## Work request
Please give the data below again in full, exactly as it stands.

Records for the exercise: Begin

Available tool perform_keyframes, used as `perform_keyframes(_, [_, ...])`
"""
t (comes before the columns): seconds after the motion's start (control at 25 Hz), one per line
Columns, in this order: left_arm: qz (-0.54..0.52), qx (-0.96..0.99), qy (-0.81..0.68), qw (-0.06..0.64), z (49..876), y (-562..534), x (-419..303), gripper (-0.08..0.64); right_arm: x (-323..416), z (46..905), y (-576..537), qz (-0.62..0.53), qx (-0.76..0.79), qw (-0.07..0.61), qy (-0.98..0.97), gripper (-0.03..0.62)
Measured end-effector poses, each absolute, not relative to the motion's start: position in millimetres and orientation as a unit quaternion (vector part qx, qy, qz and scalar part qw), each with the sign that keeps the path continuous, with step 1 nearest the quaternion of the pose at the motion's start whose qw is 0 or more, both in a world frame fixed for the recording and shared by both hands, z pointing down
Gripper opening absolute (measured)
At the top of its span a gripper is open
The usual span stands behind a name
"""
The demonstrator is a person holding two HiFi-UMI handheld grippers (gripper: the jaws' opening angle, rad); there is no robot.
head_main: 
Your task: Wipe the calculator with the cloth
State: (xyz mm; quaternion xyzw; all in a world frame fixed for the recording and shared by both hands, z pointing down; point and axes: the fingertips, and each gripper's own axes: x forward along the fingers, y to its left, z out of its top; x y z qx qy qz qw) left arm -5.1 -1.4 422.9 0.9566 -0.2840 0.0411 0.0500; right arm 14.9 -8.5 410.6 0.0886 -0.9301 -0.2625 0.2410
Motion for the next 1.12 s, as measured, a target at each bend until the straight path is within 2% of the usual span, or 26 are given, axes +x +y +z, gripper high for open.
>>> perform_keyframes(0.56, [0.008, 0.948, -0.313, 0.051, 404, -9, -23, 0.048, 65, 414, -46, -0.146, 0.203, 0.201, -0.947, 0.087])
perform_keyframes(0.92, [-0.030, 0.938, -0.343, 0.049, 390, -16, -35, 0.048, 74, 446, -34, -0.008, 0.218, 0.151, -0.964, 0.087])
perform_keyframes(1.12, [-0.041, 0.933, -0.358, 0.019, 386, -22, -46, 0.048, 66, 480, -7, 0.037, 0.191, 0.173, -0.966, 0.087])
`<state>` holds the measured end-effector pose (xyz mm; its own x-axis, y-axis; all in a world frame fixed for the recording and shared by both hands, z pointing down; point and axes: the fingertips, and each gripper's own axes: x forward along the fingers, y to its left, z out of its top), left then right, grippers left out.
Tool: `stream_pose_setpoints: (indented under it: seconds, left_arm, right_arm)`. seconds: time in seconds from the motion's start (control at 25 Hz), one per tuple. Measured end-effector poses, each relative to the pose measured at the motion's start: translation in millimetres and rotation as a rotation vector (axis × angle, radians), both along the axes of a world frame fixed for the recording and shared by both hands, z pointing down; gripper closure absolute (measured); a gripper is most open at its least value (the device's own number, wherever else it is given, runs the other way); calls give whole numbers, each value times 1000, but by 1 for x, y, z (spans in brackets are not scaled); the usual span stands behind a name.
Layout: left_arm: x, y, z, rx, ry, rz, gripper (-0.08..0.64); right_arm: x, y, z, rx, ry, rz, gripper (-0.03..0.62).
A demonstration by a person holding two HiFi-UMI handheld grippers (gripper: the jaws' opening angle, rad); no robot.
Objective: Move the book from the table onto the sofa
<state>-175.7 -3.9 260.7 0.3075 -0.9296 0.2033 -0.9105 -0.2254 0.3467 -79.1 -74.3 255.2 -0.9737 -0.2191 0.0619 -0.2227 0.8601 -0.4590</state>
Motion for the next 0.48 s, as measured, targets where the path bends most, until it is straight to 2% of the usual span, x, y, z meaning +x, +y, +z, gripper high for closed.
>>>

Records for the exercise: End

## Solution for this problem
Available tool perform_keyframes, used as `perform_keyframes(_, [_, ...])`
"""
t (comes before the columns): seconds after the motion's start (control at 25 Hz), one per line
Columns, in this order: left_arm: qz (-0.54..0.52), qx (-0.96..0.99), qy (-0.81..0.68), qw (-0.06..0.64), z (49..876), y (-562..534), x (-419..303), gripper (-0.08..0.64); right_arm: x (-323..416), z (46..905), y (-576..537), qz (-0.62..0.53), qx (-0.76..0.79), qw (-0.07..0.61), qy (-0.98..0.97), gripper (-0.03..0.62)
Measured end-effector poses, each absolute, not relative to the motion's start: position in millimetres and orientation as a unit quaternion (vector part qx, qy, qz and scalar part qw), each with the sign that keeps the path continuous, with step 1 nearest the quaternion of the pose at the motion's start whose qw is 0 or more, both in a world frame fixed for the recording and shared by both hands, z pointing down
Gripper opening absolute (measured)
At the top of its span a gripper is open
The usual span stands behind a name
"""
The demonstrator is a person holding two HiFi-UMI handheld grippers (gripper: the jaws' opening angle, rad); there is no robot.
head_main: 
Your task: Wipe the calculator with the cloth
State: (xyz mm; quaternion xyzw; all in a world frame fixed for the recording and shared by both hands, z pointing down; point and axes: the fingertips, and each gripper's own axes: x forward along the fingers, y to its left, z out of its top; x y z qx qy qz qw) left arm -5.1 -1.4 422.9 0.9566 -0.2840 0.0411 0.0500; right arm 14.9 -8.5 410.6 0.0886 -0.9301 -0.2625 0.2410
Motion for the next 1.12 s, as measured, a target at each bend until the straight path is within 2% of the usual span, or 26 are given, axes +x +y +z, gripper high for open.
>>> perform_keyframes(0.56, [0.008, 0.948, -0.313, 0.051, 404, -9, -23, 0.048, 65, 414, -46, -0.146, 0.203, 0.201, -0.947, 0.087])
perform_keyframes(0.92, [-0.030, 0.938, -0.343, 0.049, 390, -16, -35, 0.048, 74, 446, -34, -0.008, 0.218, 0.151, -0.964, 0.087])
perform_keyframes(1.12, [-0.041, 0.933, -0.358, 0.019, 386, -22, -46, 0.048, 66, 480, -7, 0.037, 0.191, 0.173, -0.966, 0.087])
`<state>` holds the measured end-effector pose (xyz mm; its own x-axis, y-axis; all in a world frame fixed for the recording and shared by both hands, z pointing down; point and axes: the fingertips, and each gripper's own axes: x forward along the fingers, y to its left, z out of its top), left then right, grippers left out.
Tool: `stream_pose_setpoints: (indented under it: seconds, left_arm, right_arm)`. seconds: time in seconds from the motion's start (control at 25 Hz), one per tuple. Measured end-effector poses, each relative to the pose measured at the motion's start: translation in millimetres and rotation as a rotation vector (axis × angle, radians), both along the axes of a world frame fixed for the recording and shared by both hands, z pointing down; gripper closure absolute (measured); a gripper is most open at its least value (the device's own number, wherever else it is given, runs the other way); calls give whole numbers, each value times 1000, but by 1 for x, y, z (spans in brackets are not scaled); the usual span stands behind a name.
Layout: left_arm: x, y, z, rx, ry, rz, gripper (-0.08..0.64); right_arm: x, y, z, rx, ry, rz, gripper (-0.03..0.62).
A demonstration by a person holding two HiFi-UMI handheld grippers (gripper: the jaws' opening angle, rad); no robot.
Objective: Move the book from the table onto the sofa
<state>-175.7 -3.9 260.7 0.3075 -0.9296 0.2033 -0.9105 -0.2254 0.3467 -79.1 -74.3 255.2 -0.9737 -0.2191 0.0619 -0.2227 0.8601 -0.4590</state>
Motion for the next 0.48 s, as measured, targets where the path bends most, until it is straight to 2% of the usual span, x, y, z meaning +x, +y, +z, gripper high for closed.
>>>

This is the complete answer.